Kyriakos Kallis

By filtering the past, the story of Kyriakos Kallis’ origin and of his present course as an artist and as a man –for the artist can be no other than the man—, the work signals an awareness of irretrievable loss, of inevitable end; it stages the future and reveals, in its crystalline, morphoplastic finality, the restless incertitude of the present, emerging onto the realm of the visible, whilst imaging notions of the primordial, the futuristic. A sculpture-installation using technological materials; a modular, vertebraic compilation of three colours: war green, mourning black, and bone white, the work bursts into the viewer’s field of vision, an apocalyptic image, a moving threat. Flat down upon dried grass, upon the desert sand, the wet or frozen surface of water, on a roof top, a wall, the ceiling, or a cement floor, it acquires an impelling dynamic of movement: now as it emerges out of the material on which it stands, now as if creeping/writhing on its surface; holding on to the vague certitude of a restless present that is stressed by a parallel dynamic of sound: breathing, rattle of death, drowning. Two parallel lines of bald, skull-white human heads, facing each other; round, charcoal black ingresses grafted on their faces where the nose and mouth would have been, rig them up to outlets along a central pipe of army green. A gas-chamber, or a respiratory tube? Unknown, a riddle.

Morphoplastically the work is artfully austere, modelled as an enigma.

Ill-omened, genetic bond? Deadly virus of a fatal disease? An all devouring monstrous larva?

Or perhaps the vertebral column of an animal yet untold? Fossil of a future-modified organism? Clone?

Echoes of an archetypal fronting dance at sacramental rituals that find their way to us from the future, of times when the lava of volcanoes will again shroud yet another Pompeii?

Monument to an unconfessed future holocaust?

Or funerary offerings from tomb excavations in the Future?
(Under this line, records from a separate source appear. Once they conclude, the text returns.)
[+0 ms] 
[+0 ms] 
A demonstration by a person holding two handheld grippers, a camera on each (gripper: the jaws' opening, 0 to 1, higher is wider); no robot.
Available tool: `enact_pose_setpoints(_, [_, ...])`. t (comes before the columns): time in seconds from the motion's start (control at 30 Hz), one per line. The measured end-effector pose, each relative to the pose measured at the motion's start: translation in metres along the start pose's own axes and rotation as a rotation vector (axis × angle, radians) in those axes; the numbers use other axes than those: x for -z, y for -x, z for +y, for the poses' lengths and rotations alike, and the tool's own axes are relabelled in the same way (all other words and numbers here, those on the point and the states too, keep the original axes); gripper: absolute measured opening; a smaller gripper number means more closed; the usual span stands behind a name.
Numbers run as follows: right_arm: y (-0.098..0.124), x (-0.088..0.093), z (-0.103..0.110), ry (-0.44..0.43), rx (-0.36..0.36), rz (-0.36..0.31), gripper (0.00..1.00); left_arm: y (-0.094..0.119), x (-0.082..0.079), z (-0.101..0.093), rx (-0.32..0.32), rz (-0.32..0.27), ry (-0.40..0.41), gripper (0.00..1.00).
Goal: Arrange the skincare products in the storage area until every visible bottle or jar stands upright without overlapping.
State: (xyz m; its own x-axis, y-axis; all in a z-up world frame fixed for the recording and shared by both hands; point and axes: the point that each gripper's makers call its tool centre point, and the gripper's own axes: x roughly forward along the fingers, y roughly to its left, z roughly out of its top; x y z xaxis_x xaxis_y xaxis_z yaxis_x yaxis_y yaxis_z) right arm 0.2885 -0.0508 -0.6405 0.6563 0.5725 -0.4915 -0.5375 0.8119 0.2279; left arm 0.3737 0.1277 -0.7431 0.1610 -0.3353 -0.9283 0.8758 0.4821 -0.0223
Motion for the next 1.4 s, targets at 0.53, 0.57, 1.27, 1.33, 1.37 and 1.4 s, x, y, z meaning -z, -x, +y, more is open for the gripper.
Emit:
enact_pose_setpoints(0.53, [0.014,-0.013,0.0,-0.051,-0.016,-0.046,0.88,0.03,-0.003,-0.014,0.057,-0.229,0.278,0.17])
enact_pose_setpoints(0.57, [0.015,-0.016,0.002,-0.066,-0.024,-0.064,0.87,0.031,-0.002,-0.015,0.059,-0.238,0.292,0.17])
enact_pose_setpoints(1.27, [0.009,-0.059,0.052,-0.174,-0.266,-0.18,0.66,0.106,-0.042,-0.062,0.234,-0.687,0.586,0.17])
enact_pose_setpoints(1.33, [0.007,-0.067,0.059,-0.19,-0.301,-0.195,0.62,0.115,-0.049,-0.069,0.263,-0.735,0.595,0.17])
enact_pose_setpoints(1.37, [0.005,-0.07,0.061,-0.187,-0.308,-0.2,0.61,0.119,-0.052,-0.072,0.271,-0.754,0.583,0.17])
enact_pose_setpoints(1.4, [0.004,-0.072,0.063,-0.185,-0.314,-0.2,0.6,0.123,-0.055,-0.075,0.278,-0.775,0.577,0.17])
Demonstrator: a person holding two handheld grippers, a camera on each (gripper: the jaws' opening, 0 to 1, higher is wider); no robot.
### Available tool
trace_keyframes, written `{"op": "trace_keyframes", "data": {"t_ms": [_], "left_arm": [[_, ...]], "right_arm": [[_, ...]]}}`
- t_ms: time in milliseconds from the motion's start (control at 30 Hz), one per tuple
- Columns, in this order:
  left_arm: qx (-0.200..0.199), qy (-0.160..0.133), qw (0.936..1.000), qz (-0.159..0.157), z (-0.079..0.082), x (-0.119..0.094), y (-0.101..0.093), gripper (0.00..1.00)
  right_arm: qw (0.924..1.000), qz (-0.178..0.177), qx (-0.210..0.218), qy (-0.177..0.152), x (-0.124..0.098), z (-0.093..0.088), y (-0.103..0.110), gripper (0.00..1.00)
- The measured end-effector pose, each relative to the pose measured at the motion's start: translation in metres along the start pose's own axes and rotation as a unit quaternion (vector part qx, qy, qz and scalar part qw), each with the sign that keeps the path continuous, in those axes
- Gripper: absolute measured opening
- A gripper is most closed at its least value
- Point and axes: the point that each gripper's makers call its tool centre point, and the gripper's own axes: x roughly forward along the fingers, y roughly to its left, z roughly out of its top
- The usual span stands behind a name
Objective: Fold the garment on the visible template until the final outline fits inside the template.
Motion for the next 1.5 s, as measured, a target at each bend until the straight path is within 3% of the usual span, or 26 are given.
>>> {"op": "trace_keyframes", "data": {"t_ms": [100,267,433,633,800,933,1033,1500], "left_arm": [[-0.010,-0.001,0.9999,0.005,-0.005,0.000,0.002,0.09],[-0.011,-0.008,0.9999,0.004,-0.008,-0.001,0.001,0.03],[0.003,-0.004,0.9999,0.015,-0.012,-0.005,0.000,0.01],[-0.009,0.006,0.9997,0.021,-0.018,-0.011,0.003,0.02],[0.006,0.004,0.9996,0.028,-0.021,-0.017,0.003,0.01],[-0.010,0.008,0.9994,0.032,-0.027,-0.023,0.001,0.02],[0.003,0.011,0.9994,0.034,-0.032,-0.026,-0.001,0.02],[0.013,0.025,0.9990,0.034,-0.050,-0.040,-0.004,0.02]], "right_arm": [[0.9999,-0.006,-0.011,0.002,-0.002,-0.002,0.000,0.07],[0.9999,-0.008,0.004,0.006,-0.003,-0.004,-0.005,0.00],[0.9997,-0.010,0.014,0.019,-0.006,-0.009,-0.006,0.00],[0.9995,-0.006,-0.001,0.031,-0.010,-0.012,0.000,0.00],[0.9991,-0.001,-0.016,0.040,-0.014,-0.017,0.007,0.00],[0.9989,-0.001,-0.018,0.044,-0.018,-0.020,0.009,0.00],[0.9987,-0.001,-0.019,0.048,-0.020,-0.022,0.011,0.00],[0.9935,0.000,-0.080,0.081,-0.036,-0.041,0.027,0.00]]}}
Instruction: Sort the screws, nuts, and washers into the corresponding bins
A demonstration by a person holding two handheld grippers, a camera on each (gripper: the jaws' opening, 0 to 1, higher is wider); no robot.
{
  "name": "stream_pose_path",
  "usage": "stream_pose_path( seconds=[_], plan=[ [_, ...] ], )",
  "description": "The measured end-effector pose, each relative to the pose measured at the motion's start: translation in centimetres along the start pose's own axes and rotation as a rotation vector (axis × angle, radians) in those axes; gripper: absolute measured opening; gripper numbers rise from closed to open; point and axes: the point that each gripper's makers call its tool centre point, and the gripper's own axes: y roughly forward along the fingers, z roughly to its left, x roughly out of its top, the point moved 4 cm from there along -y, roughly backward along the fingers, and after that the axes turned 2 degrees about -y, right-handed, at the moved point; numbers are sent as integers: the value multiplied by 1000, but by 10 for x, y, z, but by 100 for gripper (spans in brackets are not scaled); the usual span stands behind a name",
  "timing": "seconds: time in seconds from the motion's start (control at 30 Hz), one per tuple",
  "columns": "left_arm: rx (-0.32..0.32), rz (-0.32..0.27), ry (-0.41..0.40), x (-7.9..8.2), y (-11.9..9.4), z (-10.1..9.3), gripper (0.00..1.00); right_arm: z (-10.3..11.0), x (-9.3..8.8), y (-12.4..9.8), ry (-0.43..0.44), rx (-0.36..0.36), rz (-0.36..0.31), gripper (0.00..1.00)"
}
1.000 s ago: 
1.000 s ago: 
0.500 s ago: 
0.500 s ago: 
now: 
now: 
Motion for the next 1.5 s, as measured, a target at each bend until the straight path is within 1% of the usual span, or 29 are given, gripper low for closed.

It is no accident that through the work –none other, perhaps, than the archetypal portrayal of the monster which today devours us from within, and which we conventionally call anxiety – the concepts and thought associations set free by the viewer’s eye move within the realm of Teratology, Prophecy, or a Futuristic Paleontology.

If there you see the worm which ate up Jonah’s shade in the desert, if you see Jeremiah’s valley of slaughter scattered with bones, or even Samuel Beckett’s Endgame, that is because Kyriakos Kallis’ sculpture installation, as indeed with any true art work, is offered to you as Oracle.